══ Dataset section

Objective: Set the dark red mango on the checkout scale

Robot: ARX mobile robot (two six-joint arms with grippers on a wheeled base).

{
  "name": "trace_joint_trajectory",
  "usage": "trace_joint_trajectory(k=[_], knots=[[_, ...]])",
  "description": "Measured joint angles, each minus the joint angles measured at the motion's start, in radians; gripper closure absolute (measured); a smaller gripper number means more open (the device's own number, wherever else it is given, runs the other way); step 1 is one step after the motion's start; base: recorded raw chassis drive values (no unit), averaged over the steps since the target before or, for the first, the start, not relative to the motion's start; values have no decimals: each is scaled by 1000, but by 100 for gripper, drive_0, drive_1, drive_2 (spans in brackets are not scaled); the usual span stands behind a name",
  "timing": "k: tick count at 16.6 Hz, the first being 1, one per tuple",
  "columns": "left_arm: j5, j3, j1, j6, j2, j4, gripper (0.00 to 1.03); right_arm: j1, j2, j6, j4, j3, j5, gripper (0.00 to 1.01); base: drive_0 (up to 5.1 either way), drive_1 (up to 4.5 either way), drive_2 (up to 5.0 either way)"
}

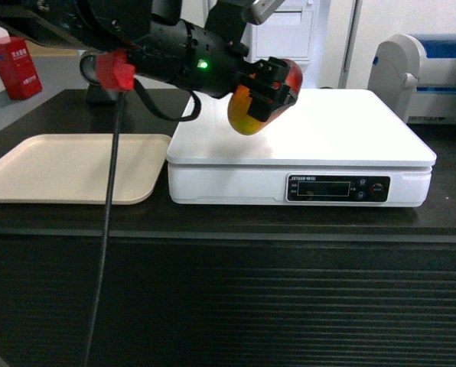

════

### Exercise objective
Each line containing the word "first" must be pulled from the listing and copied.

### Response for this exercise
  "description": "Measured joint angles, each minus the joint angles measured at the motion's start, in radians; gripper closure absolute (measured); a smaller gripper number means more open (the device's own number, wherever else it is given, runs the other way); step 1 is one step after the motion's start; base: recorded raw chassis drive values (no unit), averaged over the steps since the target before or, for the first, the start, not relative to the motion's start; values have no decimals: each is scaled by 1000, but by 100 for gripper, drive_0, drive_1, drive_2 (spans in brackets are not scaled); the usual span stands behind a name",
  "timing": "k: tick count at 16.6 Hz, the first being 1, one per tuple",

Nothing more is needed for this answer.